Malaysian independence

Malaysia Airlines says it is in no hurry to follow many of its peers into global alliances. The carrier’s regional manager for the UK and Europe, CH Lim, talking to Airline Business at this year’s World Travel Market event in London, was playing his cards pretty close to his chest. He said, however, that the carrier is prepared to take its time.


“Everybody is ganging up these days,” he joked. “Alliances are just like an exclusive club – everyone wants to be a member.”


He notes, however, that alliances have sometimes struggled to agree on future strategy, and some alliance members are more active than others. “Some are just sleeping partners,” he says.


Malaysia has a close relationship with KLM – now part of SkyTeam. The latter would seem to be a possible end destination for Malaysia, given that the group has no “home” carrier in South-East Asia and a weaker Asian presence than either oneworld or Star.


Five years ago or so, Malaysia was linked to the global grouping that never was – the wings alliance based around KLM and Northwest. This never amounted to much more than a codeshare agreement, however.


Despite the close relationship with KLM, Malaysia has also held discussions with other alliances in the past, including oneworld.

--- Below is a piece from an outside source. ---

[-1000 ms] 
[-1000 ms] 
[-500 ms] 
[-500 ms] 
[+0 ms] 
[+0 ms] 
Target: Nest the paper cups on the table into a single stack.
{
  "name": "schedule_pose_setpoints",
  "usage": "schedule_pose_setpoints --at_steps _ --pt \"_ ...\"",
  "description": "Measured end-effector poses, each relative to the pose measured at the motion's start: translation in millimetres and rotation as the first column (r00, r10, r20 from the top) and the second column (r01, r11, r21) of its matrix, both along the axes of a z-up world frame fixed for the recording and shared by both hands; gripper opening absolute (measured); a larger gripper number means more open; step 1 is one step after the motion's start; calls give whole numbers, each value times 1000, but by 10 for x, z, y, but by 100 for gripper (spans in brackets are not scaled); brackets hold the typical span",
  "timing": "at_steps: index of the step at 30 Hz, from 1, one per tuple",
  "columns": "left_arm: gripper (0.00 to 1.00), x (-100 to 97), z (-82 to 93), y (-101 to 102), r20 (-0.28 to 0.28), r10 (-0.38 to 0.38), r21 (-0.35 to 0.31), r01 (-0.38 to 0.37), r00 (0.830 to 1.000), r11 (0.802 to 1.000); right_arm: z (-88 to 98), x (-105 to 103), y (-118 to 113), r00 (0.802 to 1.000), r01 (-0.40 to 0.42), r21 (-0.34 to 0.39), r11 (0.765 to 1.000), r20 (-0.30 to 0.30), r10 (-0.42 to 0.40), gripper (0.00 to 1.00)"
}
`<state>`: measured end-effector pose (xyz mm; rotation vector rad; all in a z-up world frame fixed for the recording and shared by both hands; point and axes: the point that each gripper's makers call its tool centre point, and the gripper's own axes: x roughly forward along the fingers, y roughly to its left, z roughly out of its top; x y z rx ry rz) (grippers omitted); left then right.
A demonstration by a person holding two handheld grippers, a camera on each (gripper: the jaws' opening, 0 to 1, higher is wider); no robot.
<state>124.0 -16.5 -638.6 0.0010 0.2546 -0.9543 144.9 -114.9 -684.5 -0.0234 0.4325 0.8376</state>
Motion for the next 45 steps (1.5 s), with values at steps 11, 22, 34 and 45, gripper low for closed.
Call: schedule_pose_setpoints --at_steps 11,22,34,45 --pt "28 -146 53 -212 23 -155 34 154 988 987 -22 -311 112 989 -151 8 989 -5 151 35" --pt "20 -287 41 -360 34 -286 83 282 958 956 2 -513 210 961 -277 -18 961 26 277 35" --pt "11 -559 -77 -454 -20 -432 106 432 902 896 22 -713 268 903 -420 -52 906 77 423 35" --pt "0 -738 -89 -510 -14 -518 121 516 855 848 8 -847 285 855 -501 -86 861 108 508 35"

Indeed, back in the early part of this decade, when KLM was in talks with British Airways about a possible merger, a senior Malaysia Airlines executive joked that one way or another, the carrier would end up in oneworld.


With JAL joining oneworld, and even Middle Eastern carriers starting to abandon their non-aligned status, the day of alliance reckoning may be closer than Lim suggests.


In the meantime, the carrier is preparing for the entry into service of the Airbus A380 – hopefully in summer 2007. Technical problems have seen A380 delivery schedule slip, but Lim warns, “Airbus has a schedule to keep.”